Relevant studies were screened through a two-step process for examining titles and abstracts and then full texts. The review team consists of three unblinded screeners. Two independent screeners completed the initial title and abstract screening for all studies retrieved by the search strategy. A third screener reviewed conflicts and resolved disagreements through discussion with the two other screeners. Over two months, these unblinded screeners (unable to see each other votes in Covidence until they have cast their own, and vice versa, and they will not be blinded to the authors and journals) have screened 4605 titles and abstracts independently. Three screeners reviewed at least 1600 titles and abstracts each. Currently, we are in step two, the full-text screening. Here, two independent screeners will review the full text of potentially eligible articles. Disagreements between screeners during full-text screening will be resolved by discussion or, if needed, by consulting a third screener. If there is more than one article from the same study, the most updated data will be extracted. If information is missing or clarification of data is required, authors will be contacted via e-mail.

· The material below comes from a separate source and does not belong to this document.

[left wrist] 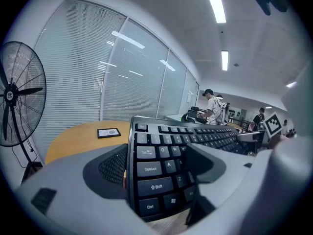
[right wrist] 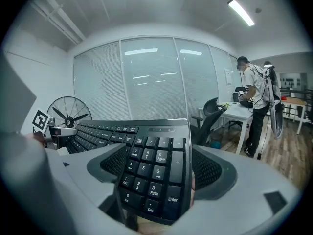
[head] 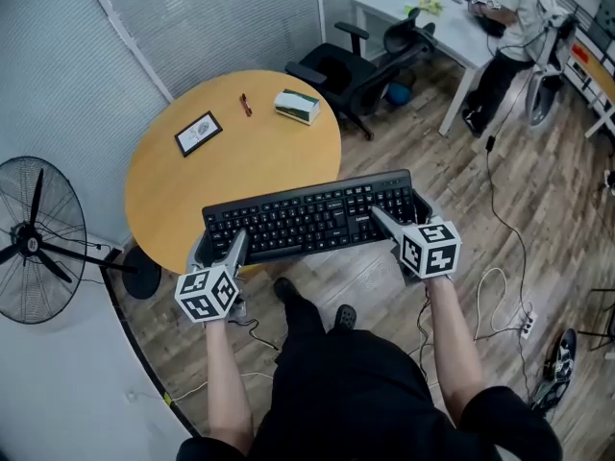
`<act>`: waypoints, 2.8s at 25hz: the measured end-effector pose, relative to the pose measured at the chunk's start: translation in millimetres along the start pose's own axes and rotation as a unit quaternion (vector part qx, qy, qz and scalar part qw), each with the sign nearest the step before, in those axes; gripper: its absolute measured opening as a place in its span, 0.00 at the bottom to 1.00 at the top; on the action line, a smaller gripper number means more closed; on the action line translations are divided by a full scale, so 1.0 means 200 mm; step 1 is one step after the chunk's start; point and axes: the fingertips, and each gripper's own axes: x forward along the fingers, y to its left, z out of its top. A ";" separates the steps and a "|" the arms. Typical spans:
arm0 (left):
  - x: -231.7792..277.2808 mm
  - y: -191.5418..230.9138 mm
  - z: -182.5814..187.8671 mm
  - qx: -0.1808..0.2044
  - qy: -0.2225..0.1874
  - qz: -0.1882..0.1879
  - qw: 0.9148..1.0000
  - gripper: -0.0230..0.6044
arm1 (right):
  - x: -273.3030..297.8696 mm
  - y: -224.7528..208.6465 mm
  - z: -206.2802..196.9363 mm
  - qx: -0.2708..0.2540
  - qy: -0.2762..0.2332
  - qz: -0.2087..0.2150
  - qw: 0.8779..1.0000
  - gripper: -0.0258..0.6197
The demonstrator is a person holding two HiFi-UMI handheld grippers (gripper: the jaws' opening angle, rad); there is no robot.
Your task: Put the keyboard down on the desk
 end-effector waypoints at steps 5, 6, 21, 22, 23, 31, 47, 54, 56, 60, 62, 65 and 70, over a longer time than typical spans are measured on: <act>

Overall reasons for the inclusion/exclusion of studies will be documented and reported in a PRISMA flowchart [80] in the final article reporting the findings from the review process.
Data charting process
The preliminary charting table (Table 2) guides data extraction (charting). Design of the table was guided by/-inspired by the newest JBI guideline [77] and further developed for this scoping review in line with the review’s objectives and research questions in collaboration with stakeholders included via the TRANSFER approach [79]. Two review authors will independently extract data from included studies into a Microsoft Excel sheet organized in columns corresponding to the items in the table. The review authors will agree on revisions to the charting table as needed in an iterative process [81]. To ensure clarity and consistency between the screeners’ data extraction, and before initiating the full-text article selection process, we will pilot test the data extraction process on a subset of potentially eligible full-text articles. Review authors will resolve disagreements by discussion, and a third review author will adjudicate unresolved disagreements.
Table 2. Preliminary charting table.
| Item | Description |
|---|---|
| Author(s) | |
| Title | |
| Year of publication | |
| Journal | |
| Country | By country |
| By income category (high-income, middle-income and low-income countries) | |
| Study design | Systematic review, randomized controlled trial, qualitative studies etc. |
| Aims/objectives of the study | |
| Study population | Sample size, i.e., number of participants, gender, age |
| Methodology/methods | Quantitative, qualitative |
| Intervention characteristics | Type: Specify the type of interventions on which the study focuses |
| Delivery of interventions: Describe how and by whom the intervention is delivered | |
| Length and intensity of the interventions: Describe how long the intervention is delivered, the setting, its intensity, frequency, and comparator (if available) | |
| Setting of the intervention(s) | Specify if the study focuses on interventions delivered in e.g., primary care or community-based settings |
| Key findings relating to the review question | Acceptability of the intervention from care providers and patients, experiences with receiving or delivering the intervention, costs, any outcome part of recovery, and fidelity to the intervention |
| Facilitators for recovery | Describe the factors that support or enable the implementation of the intervention reported in the study |
| Barriers for recovery | Describe the factors that inhibit the implementation of the intervention reported in the study |
Data items
We will extract data as shown in Table 2.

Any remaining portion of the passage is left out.